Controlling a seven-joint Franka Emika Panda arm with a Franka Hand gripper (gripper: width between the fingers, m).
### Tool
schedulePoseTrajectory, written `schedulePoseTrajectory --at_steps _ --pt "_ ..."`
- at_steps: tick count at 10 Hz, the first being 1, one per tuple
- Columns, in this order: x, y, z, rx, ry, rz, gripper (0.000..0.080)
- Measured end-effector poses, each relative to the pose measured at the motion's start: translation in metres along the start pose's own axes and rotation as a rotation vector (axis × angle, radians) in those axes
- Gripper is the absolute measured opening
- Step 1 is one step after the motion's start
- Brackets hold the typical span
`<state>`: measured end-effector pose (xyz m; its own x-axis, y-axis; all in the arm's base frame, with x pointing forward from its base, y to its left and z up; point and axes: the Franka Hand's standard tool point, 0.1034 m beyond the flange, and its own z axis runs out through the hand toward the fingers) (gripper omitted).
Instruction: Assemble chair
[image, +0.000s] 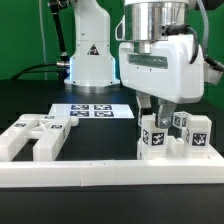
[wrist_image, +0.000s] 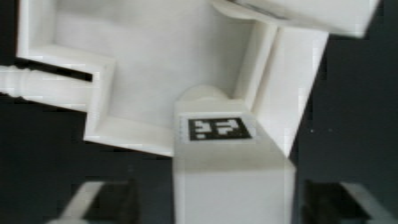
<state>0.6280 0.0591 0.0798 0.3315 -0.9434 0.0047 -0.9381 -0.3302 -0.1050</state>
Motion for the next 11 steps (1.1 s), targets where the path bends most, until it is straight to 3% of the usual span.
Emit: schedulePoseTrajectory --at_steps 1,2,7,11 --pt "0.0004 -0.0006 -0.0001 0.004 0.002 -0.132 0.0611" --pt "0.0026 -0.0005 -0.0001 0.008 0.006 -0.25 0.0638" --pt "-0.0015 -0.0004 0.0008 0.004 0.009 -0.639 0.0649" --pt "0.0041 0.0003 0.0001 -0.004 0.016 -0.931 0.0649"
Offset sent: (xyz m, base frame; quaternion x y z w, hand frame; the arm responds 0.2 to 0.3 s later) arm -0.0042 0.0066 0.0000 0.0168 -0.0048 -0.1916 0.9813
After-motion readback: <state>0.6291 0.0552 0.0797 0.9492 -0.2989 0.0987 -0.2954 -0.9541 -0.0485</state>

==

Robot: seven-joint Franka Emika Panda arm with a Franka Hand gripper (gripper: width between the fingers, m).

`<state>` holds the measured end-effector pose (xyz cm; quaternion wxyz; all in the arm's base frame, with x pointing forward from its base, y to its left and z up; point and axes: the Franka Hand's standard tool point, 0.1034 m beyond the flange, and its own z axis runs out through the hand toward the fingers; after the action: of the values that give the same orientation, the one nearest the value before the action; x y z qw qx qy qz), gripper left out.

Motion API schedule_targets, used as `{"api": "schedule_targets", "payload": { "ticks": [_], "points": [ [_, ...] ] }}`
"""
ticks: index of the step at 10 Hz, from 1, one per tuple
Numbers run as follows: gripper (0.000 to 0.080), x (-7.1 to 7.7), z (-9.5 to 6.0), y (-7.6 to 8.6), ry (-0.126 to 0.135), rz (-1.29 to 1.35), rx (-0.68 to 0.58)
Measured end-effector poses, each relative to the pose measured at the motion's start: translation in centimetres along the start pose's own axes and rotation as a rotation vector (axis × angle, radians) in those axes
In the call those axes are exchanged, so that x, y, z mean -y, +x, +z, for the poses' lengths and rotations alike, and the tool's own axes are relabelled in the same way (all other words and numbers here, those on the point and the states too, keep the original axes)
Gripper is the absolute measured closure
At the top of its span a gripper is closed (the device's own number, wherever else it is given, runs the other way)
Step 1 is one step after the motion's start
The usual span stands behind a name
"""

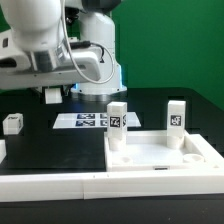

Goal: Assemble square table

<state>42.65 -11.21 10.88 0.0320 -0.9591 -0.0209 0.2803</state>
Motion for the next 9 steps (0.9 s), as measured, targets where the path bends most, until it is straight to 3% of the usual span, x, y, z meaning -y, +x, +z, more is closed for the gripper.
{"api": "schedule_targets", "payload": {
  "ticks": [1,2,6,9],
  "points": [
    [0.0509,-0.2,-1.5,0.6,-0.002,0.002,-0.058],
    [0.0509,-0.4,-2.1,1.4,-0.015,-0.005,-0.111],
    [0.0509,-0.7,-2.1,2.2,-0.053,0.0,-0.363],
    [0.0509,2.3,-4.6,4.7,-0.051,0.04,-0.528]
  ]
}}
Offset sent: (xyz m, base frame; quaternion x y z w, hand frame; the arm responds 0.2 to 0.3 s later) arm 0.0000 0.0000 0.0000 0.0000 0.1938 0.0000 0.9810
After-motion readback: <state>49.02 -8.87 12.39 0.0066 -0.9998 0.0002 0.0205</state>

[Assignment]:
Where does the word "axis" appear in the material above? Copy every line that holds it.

[Answer to the problem]:
- Measured end-effector poses, each relative to the pose measured at the motion's start: translation in metres along the start pose's own axes and rotation as a rotation vector (axis × angle, radians) in those axes
`<state>`: measured end-effector pose (xyz m; its own x-axis, y-axis; all in the arm's base frame, with x pointing forward from its base, y to its left and z up; point and axes: the Franka Hand's standard tool point, 0.1034 m beyond the flange, and its own z axis runs out through the hand toward the fingers) (gripper omitted).
`<state>` holds the measured end-effector pose (xyz cm; quaternion wxyz; all in the arm's base frame, with x pointing forward from its base, y to its left and z up; point and axes: the Franka Hand's standard tool point, 0.1034 m beyond the flange, and its own z axis runs out through the hand toward the fingers; after the action: of the values that give the same orientation, the one nearest the value before the action; x y z qw qx qy qz), gripper left out.
Measured end-effector poses, each relative to the pose measured at the motion's start: translation in centimetres along the start pose's own axes and rotation as a rotation vector (axis × angle, radians) in those axes

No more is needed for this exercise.